* PROBLEM TO WORK ON: The output should match the data below line for line.
----- PROVIDED RECORDS -----
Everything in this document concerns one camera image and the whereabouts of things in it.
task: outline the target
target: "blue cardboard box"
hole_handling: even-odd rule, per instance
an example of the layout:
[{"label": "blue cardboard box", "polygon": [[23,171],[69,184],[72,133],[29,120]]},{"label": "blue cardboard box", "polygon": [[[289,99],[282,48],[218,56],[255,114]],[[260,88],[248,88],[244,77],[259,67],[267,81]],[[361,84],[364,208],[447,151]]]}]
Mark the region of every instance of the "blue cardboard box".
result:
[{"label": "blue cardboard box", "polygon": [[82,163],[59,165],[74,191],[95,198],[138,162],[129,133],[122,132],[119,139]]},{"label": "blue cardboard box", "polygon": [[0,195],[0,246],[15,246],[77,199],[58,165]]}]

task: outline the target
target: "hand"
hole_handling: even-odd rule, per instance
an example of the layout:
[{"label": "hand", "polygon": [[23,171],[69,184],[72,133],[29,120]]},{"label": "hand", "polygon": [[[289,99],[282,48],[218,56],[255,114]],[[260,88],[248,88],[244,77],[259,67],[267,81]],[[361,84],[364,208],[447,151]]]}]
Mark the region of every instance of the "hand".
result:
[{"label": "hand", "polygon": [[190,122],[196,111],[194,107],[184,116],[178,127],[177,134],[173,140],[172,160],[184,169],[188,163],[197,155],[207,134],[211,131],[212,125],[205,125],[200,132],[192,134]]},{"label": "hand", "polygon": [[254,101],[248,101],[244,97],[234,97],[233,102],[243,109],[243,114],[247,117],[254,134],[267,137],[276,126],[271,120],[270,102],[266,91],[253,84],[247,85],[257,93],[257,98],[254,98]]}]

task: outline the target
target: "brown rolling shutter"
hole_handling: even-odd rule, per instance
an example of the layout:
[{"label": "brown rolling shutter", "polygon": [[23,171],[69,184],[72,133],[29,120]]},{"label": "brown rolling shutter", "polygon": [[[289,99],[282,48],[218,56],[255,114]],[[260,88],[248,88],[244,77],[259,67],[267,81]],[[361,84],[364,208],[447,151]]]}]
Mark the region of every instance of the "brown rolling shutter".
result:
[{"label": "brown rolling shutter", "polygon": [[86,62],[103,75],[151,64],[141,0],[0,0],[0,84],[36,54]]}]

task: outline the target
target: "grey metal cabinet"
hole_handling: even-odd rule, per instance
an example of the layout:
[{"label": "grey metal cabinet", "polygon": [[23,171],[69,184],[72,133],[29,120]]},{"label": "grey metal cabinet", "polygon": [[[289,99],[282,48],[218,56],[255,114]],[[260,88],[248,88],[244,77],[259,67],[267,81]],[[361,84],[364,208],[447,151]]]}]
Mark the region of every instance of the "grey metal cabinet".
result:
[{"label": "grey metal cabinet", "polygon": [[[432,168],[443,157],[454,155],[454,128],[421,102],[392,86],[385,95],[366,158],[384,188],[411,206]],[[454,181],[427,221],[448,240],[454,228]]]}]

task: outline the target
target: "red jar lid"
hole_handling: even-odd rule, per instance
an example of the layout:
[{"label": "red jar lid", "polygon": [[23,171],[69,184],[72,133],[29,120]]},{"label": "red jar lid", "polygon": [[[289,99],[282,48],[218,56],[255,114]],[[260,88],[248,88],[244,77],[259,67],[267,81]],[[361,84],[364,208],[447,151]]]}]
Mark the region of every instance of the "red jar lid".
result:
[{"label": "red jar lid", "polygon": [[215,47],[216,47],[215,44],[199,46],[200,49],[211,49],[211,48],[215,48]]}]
-----
* WRITTEN SOLUTION:
Everything in this document concerns one camera image and the whereabouts of things in it.
task: outline the target
target: "blue cardboard box"
hole_handling: even-odd rule, per instance
an example of the layout:
[{"label": "blue cardboard box", "polygon": [[23,171],[69,184],[72,133],[29,120]]},{"label": "blue cardboard box", "polygon": [[[289,99],[282,48],[218,56],[255,114]],[[260,88],[248,88],[244,77],[259,67],[267,81]],[[361,84],[364,208],[447,151]]]}]
Mark the region of every instance of the "blue cardboard box".
result:
[{"label": "blue cardboard box", "polygon": [[82,163],[59,165],[74,191],[95,198],[138,162],[129,133],[122,132],[119,139]]},{"label": "blue cardboard box", "polygon": [[0,195],[0,246],[15,246],[77,199],[58,165]]}]

task: outline the target
target: "hand"
hole_handling: even-odd rule, per instance
an example of the layout:
[{"label": "hand", "polygon": [[23,171],[69,184],[72,133],[29,120]]},{"label": "hand", "polygon": [[[289,99],[282,48],[218,56],[255,114]],[[260,88],[248,88],[244,77],[259,67],[267,81]],[[361,84],[364,208],[447,151]]]}]
Mark the region of every instance of the "hand".
result:
[{"label": "hand", "polygon": [[190,122],[196,111],[194,107],[184,116],[178,127],[177,134],[173,140],[172,160],[184,169],[188,163],[197,155],[207,134],[211,131],[212,125],[205,125],[200,132],[192,134]]},{"label": "hand", "polygon": [[254,101],[248,101],[244,97],[234,97],[233,102],[243,109],[243,114],[247,117],[254,134],[267,137],[276,126],[271,120],[270,102],[266,91],[253,84],[247,85],[257,93],[257,98],[254,98]]}]

task: outline the target
target: "brown rolling shutter"
hole_handling: even-odd rule, per instance
an example of the layout:
[{"label": "brown rolling shutter", "polygon": [[23,171],[69,184],[72,133],[29,120]]},{"label": "brown rolling shutter", "polygon": [[[289,99],[282,48],[218,56],[255,114]],[[260,88],[248,88],[244,77],[259,67],[267,81]],[[361,84],[364,208],[447,151]]]}]
Mark the region of every instance of the "brown rolling shutter".
result:
[{"label": "brown rolling shutter", "polygon": [[86,62],[103,75],[151,64],[141,0],[0,0],[0,84],[36,54]]}]

task: outline the target
target: "grey metal cabinet"
hole_handling: even-odd rule, per instance
an example of the layout:
[{"label": "grey metal cabinet", "polygon": [[23,171],[69,184],[72,133],[29,120]]},{"label": "grey metal cabinet", "polygon": [[[289,99],[282,48],[218,56],[255,114]],[[260,88],[248,88],[244,77],[259,67],[267,81]],[[361,84],[364,208],[447,151]]]}]
Mark the region of every instance of the "grey metal cabinet".
result:
[{"label": "grey metal cabinet", "polygon": [[[432,168],[443,157],[454,155],[454,128],[421,102],[392,86],[385,95],[366,158],[384,188],[411,206]],[[454,181],[427,221],[448,240],[454,228]]]}]

task: outline the target
target: "red jar lid"
hole_handling: even-odd rule, per instance
an example of the layout:
[{"label": "red jar lid", "polygon": [[23,171],[69,184],[72,133],[29,120]]},{"label": "red jar lid", "polygon": [[[289,99],[282,48],[218,56],[255,114]],[[260,88],[248,88],[244,77],[259,67],[267,81]],[[361,84],[364,208],[447,151]]]}]
Mark the region of every instance of the "red jar lid".
result:
[{"label": "red jar lid", "polygon": [[215,47],[216,47],[215,44],[199,46],[200,49],[211,49],[211,48],[215,48]]}]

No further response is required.